* [ABOUT THIS TASK]:
Every line below must be copied as written, except for pictures.

* [RECORDED DATA]:
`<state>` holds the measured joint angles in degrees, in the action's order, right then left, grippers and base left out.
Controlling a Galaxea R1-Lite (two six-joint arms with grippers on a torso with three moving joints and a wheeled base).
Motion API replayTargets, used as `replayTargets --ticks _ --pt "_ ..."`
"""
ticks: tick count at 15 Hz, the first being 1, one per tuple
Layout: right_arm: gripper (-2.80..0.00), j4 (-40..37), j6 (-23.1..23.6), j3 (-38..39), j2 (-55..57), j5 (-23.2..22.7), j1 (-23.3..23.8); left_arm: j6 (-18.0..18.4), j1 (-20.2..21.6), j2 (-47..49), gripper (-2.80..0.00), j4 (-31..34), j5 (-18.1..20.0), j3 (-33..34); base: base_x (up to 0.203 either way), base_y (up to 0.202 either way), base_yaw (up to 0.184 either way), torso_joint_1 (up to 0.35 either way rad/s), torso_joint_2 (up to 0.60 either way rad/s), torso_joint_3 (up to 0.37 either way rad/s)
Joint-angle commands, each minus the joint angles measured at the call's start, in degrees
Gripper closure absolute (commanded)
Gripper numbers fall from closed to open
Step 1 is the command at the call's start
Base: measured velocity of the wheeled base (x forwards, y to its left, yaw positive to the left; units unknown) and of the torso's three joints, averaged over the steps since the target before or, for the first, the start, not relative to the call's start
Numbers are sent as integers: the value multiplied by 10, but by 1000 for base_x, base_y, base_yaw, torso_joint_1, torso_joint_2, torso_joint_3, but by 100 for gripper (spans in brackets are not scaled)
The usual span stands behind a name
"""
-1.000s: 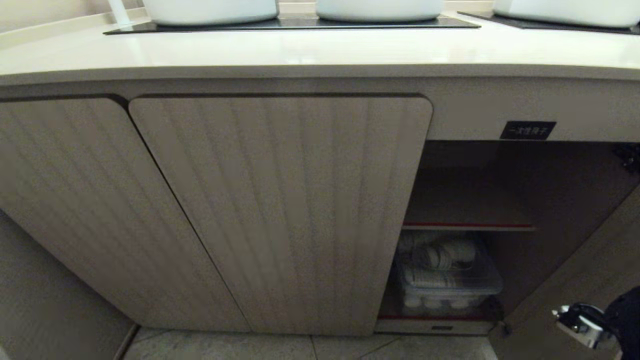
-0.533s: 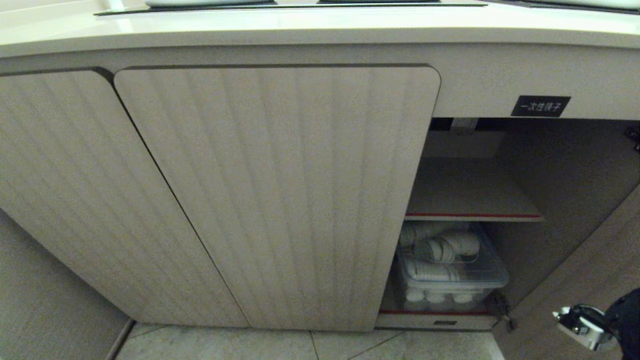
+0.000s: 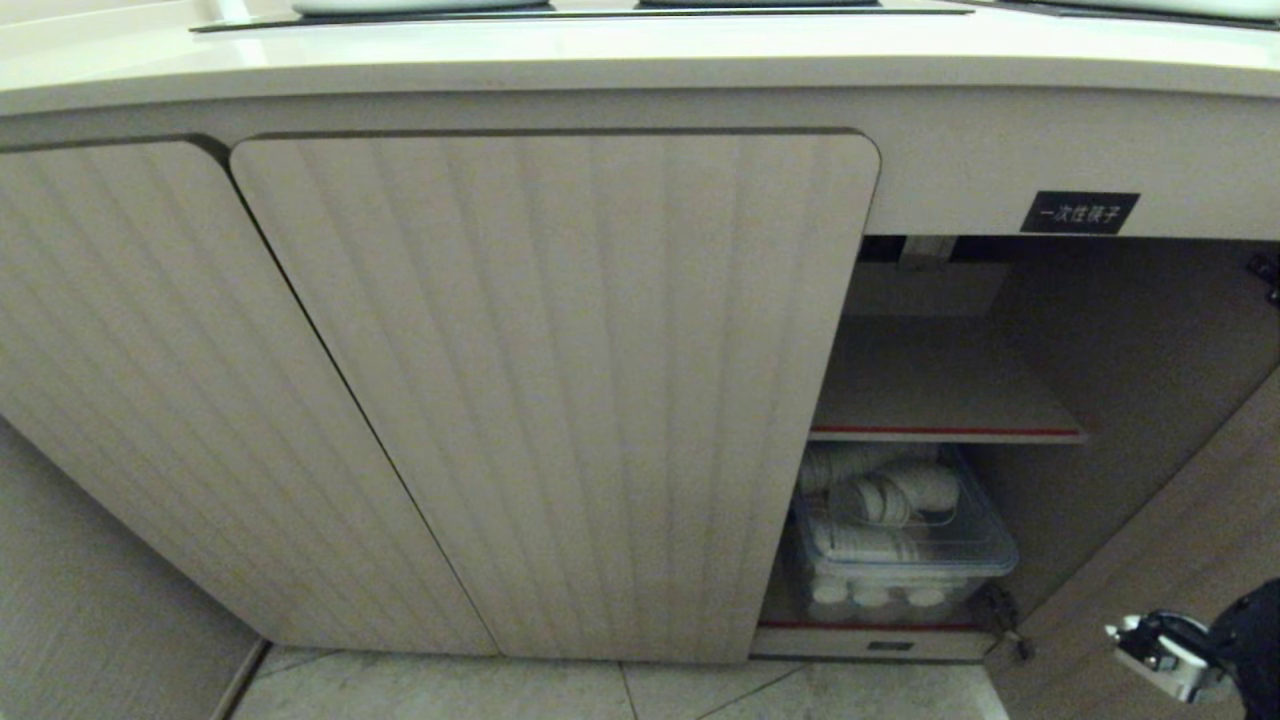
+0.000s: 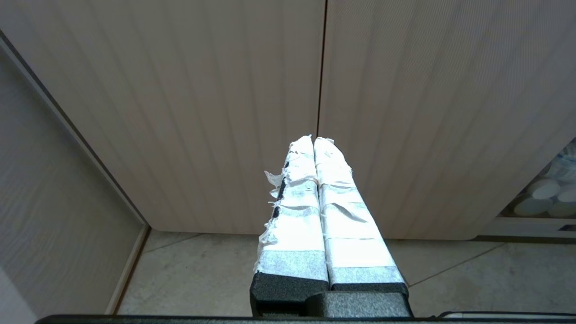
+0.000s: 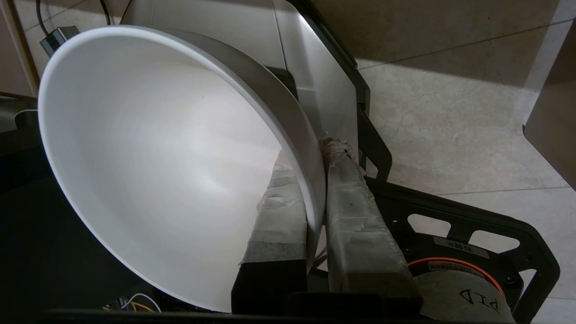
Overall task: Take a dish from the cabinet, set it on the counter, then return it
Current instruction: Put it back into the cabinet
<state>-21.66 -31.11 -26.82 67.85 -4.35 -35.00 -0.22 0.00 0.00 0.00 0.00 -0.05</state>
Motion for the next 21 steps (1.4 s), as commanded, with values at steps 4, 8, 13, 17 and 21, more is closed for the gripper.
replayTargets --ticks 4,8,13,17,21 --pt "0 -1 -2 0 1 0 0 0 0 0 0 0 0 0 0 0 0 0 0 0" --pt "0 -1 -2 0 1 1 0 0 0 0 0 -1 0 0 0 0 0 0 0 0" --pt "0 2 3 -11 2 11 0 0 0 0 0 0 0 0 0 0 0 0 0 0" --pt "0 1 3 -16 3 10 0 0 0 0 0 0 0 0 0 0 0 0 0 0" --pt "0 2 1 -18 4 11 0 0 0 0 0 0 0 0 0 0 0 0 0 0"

* [RESULT FOR THIS EXERCISE]:
`<state>` holds the measured joint angles in degrees, in the action's order, right then left, grippers and base left out.
Controlling a Galaxea R1-Lite (two six-joint arms with grippers on a torso with three moving joints and a wheeled base).
Motion API replayTargets, used as `replayTargets --ticks _ --pt "_ ..."`
"""
ticks: tick count at 15 Hz, the first being 1, one per tuple
Layout: right_arm: gripper (-2.80..0.00), j4 (-40..37), j6 (-23.1..23.6), j3 (-38..39), j2 (-55..57), j5 (-23.2..22.7), j1 (-23.3..23.8); left_arm: j6 (-18.0..18.4), j1 (-20.2..21.6), j2 (-47..49), gripper (-2.80..0.00), j4 (-31..34), j5 (-18.1..20.0), j3 (-33..34); base: base_x (up to 0.203 either way), base_y (up to 0.202 either way), base_yaw (up to 0.184 either way), torso_joint_1 (up to 0.35 either way rad/s), torso_joint_2 (up to 0.60 either way rad/s), torso_joint_3 (up to 0.37 either way rad/s)
Joint-angle commands, each minus the joint angles measured at the call's start, in degrees
Gripper closure absolute (commanded)
Gripper numbers fall from closed to open
Step 1 is the command at the call's start
Base: measured velocity of the wheeled base (x forwards, y to its left, yaw positive to the left; units unknown) and of the torso's three joints, averaged over the steps since the target before or, for the first, the start, not relative to the call's start
Numbers are sent as integers: the value multiplied by 10, but by 1000 for base_x, base_y, base_yaw, torso_joint_1, torso_joint_2, torso_joint_3, but by 100 for gripper (spans in brackets are not scaled)
The usual span stands behind a name
"""
-1.000s: 
-0.533s: 
+0.000s: 
+0.000s: 
+0.000s: 
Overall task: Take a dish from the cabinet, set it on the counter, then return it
Current instruction: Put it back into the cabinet
<state>-21.66 -31.11 -26.82 67.85 -4.35 -35.00 -0.22 0.00 0.00 0.00 0.00 -0.05</state>
Motion for the next 21 steps (1.4 s), as commanded, with values at steps 4, 8, 13, 17 and 21, more is closed for the gripper.
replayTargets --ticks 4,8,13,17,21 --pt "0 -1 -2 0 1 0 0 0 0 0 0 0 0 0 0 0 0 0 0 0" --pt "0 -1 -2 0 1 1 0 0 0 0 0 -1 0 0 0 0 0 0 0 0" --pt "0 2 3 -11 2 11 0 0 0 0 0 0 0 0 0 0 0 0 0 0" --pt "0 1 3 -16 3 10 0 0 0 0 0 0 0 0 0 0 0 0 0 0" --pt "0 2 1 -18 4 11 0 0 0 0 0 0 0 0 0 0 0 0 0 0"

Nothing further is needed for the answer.